By Arthur Alpert
What the world needs most is simple human kindness.
That’s the theme of “Cat on a Streetcar Named Iguana”, a musical comedy running through this weekend at Albuquerque’s Adobe Theater and (full disclosure) in which I have a role.
It’s a lovely sentiment, but I do not always measure up to it.
Today, for example, 10 days after perusing the Sunday Dec. 4 Albuquerque Journal, my feelings toward management remain less than kind.
That issue needed a banner headline atop the front page:
“All the News Fitting Our Editorial Agenda”.
Or, maybe, in view of the season:
“Joyeux Deregulation, Ho, Ho, Ho!”
I’m not disputing the Journal’s editorial views, just management’s determination to advance them, surreptitiously, in its news pages.
Specifically, the Journal took up the cudgels for the local construction industry with three (!) stories:
• Front-page report on that business’s alleged woes, adorned with a color photo and two color graphs where it was jumped to pages four and five.
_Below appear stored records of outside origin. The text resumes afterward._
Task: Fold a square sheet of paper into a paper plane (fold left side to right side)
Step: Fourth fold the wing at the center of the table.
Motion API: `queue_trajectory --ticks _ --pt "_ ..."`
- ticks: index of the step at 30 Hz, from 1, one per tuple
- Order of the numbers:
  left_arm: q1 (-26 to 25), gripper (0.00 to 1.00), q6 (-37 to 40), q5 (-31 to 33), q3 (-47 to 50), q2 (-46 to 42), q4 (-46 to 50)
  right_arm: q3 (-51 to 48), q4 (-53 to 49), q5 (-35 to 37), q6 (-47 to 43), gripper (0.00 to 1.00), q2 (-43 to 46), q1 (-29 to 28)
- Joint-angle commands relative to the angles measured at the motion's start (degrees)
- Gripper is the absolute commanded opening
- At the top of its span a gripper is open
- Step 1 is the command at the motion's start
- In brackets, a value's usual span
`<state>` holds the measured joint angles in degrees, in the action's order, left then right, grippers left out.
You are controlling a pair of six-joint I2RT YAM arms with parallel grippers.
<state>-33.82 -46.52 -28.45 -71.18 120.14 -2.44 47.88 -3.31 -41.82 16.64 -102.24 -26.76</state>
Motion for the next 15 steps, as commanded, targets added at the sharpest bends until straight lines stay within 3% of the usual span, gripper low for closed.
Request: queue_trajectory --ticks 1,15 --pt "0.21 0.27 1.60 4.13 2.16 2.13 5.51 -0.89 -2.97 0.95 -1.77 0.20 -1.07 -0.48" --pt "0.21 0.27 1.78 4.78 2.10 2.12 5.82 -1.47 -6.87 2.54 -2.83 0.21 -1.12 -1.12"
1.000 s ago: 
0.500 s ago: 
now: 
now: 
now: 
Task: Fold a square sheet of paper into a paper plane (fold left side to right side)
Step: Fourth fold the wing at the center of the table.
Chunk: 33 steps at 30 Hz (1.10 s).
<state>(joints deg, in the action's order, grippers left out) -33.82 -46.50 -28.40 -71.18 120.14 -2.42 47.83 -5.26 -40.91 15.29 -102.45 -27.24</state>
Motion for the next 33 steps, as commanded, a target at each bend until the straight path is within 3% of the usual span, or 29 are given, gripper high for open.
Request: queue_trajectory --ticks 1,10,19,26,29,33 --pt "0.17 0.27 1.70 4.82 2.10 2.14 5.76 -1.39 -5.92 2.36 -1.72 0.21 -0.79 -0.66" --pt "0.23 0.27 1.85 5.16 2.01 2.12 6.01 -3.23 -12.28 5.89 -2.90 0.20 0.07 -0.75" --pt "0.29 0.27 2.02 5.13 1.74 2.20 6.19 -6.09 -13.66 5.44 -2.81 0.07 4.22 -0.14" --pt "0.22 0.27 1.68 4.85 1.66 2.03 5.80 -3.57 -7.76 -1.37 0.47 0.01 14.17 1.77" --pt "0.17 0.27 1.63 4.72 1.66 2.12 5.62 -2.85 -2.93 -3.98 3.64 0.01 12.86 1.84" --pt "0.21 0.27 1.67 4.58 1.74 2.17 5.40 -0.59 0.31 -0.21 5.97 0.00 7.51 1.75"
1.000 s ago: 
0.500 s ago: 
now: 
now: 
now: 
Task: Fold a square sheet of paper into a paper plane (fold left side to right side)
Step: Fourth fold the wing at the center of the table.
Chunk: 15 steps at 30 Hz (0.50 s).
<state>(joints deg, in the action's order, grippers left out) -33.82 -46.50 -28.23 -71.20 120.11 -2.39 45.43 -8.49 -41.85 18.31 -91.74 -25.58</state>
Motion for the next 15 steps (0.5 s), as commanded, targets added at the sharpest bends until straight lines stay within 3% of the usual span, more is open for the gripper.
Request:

• Front-page report on Albuquerque’s energy code, jumped to page five.
• Sidebar on the energy code, the headline of which – “Energy Code Stifles Remodeling” – kinda gave away management’s game, don’t you think?
It’s just a guess but I figure the Journal believes that if you can’t politicize news stories and their presentation, including headlines – well, why operate a newspaper?
Of course, the special pleading for the construction and real estate sales industries – in the “news” columns – is nothing new. Nor is the newspaper’s consistent opposition to government regulation.
What distinguished Dec. 4 was the number of stories assigned and the layout, which massed and prettified them for maximum impact.
To fully appreciate this edition’s agenda-driven nature, please ask yourself:
When did I last read a similar Journal campaign for energy conservation or to preserve New Mexico from destructive human activities?
Neither have I.
Moving right along, that Sunday’s Journal also contained an editorial on deficit spending – costumed as news – from Andrew Taylor of Associated Press, Washington, about which I foamed at the mouth in a Dec. 5 post.
And that was just the A section.
The front page of B (New Mexico) featured an odd story headlined “Tax Support for Oil and Gas Debated”.
I say odd because nobody wrote it – it was a “Journal Staff Report,” and, secondly, because there was no news angle. Well, maybe there was, but I never put my finger on it.
The story was about moving government “investment” in oil and gas over to clean energy and how New Mexico’s Congressional delegates saw that.
At the bottom of the story, the Journal gave us the views of candidates for Jeff Bingaman’s Senate seat and Rep. Heinrich’s 1st CD House seat.
This, under the rubric, “Proposed Oil Tax: What Candidates Say”
What’s that again – “Proposed Oil Tax”?
Oh well, as regular readers know, in the world according to the Albuquerque Journal, oil and gas businesses are God’s gifts and deserve subsidies while alternative energy companies…well, they’re not Satanic exactly, but why waste money on them?
So the misleading headline – there is no proposed oil tax – was hardly surprising.
Now I wouldn’t have you think the Journal is totally biased. It printed an excellent dissenting letter to the editor from Lora Lucero Dec. 13 and some dissenting Op Eds, including one Dec. 14 from an architect, Anthony Anella.
Don’t laugh; that’s the Journal’s idea of fairness.
Summing up, then, Journal editors consciously shaped the Sunday, Dec. 4, 2011 edition to convey management’s anti-government, anti-regulation and anti-middle class editorial convictions – not in an editorial, but disguised as news.
A postscript:
That Journal also featured Dan McKay’s “Pulpit and Politics” story and Leslie Linthicum’s thoughtful UpFront column on police attitudes toward Tea Party and OWS protestors.
This reminds that some excellent journalism gets done at the Journal in spite of a management dedicated to the high journalistic standards of William Randolph Hearst.
Well, that last sentence may be unkind. Sorry, but please see the third paragraph from the top.